ASSIGNMENT — Where the word "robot" appears in a line below, copy the whole line.

(Dataset entries)
== Segment start ==
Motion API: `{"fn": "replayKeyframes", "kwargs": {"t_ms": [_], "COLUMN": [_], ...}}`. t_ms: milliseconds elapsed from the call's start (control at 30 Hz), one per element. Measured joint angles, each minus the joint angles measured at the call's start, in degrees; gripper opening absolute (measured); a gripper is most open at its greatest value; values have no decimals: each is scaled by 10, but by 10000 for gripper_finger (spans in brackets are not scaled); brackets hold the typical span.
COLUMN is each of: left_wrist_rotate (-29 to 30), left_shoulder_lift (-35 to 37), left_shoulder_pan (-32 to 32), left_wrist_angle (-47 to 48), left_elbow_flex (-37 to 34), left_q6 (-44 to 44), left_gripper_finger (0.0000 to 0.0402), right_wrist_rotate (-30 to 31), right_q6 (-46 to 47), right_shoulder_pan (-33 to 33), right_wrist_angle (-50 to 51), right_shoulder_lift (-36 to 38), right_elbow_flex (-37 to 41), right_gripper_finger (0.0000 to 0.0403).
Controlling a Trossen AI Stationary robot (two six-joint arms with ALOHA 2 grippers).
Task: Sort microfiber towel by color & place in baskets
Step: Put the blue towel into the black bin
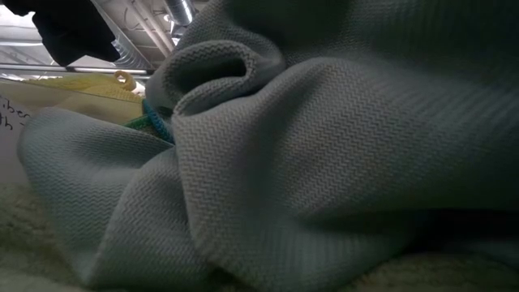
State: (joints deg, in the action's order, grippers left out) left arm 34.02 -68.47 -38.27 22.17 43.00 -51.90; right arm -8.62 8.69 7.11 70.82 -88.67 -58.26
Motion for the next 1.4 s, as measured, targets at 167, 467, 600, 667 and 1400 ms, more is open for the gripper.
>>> {"fn": "replayKeyframes", "kwargs": {"t_ms": [167,467,600,667,1400], "left_wrist_rotate": [0,0,0,0,19], "left_shoulder_lift": [0,0,0,0,0], "left_shoulder_pan": [0,0,0,0,0], "left_wrist_angle": [0,-4,-5,-6,-9], "left_elbow_flex": [0,0,0,0,0], "left_q6": [0,0,0,0,0], "left_gripper_finger": [112,112,112,112,112], "right_wrist_rotate": [0,-43,-6,21,124], "right_q6": [-1,-12,-20,-30,-186], "right_shoulder_pan": [0,0,0,0,0], "right_wrist_angle": [-15,24,60,78,-180], "right_shoulder_lift": [0,5,12,13,6], "right_elbow_flex": [0,-107,-205,-262,-608], "right_gripper_finger": [17,9,9,5,5]}}
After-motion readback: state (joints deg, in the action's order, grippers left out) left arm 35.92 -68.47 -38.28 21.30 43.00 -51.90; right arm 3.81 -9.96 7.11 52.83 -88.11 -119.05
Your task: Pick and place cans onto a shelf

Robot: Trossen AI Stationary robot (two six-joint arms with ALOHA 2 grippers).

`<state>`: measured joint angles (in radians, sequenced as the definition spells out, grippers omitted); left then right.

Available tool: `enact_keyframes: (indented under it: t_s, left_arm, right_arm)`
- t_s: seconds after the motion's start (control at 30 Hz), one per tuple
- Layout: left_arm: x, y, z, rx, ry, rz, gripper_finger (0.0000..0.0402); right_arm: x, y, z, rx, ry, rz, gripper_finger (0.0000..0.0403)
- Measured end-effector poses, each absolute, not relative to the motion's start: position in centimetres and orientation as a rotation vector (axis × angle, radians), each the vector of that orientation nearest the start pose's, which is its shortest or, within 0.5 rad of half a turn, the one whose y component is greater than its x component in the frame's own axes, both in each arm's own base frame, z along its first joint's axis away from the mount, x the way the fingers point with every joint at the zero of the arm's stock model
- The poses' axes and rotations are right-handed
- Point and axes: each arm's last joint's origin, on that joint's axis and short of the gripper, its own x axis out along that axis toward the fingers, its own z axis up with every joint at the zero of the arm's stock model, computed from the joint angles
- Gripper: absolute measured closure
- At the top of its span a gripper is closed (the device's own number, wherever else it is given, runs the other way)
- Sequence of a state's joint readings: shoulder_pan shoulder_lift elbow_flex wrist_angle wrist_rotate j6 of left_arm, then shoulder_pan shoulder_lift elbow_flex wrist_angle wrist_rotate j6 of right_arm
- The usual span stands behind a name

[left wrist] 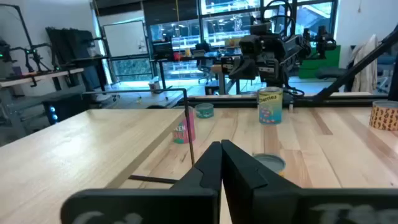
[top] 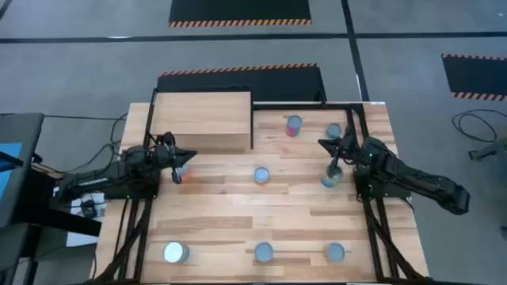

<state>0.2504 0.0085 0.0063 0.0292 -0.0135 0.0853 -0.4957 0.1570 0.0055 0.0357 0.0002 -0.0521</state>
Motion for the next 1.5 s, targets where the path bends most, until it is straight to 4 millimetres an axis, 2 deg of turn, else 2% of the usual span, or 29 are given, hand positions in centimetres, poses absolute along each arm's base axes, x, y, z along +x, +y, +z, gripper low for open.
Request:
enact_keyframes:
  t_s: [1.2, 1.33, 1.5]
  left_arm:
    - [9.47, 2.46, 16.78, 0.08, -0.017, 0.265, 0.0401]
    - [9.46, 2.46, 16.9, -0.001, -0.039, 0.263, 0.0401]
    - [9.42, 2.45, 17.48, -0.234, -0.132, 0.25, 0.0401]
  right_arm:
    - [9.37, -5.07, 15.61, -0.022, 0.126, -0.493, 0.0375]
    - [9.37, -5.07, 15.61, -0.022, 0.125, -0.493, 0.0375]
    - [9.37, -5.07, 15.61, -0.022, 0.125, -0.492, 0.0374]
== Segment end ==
RESPONSE —
Controlling a Trossen AI Stationary robot (two six-joint arms with ALOHA 2 grippers).
Robot: Trossen AI Stationary robot (two six-joint arms with ALOHA 2 grippers).

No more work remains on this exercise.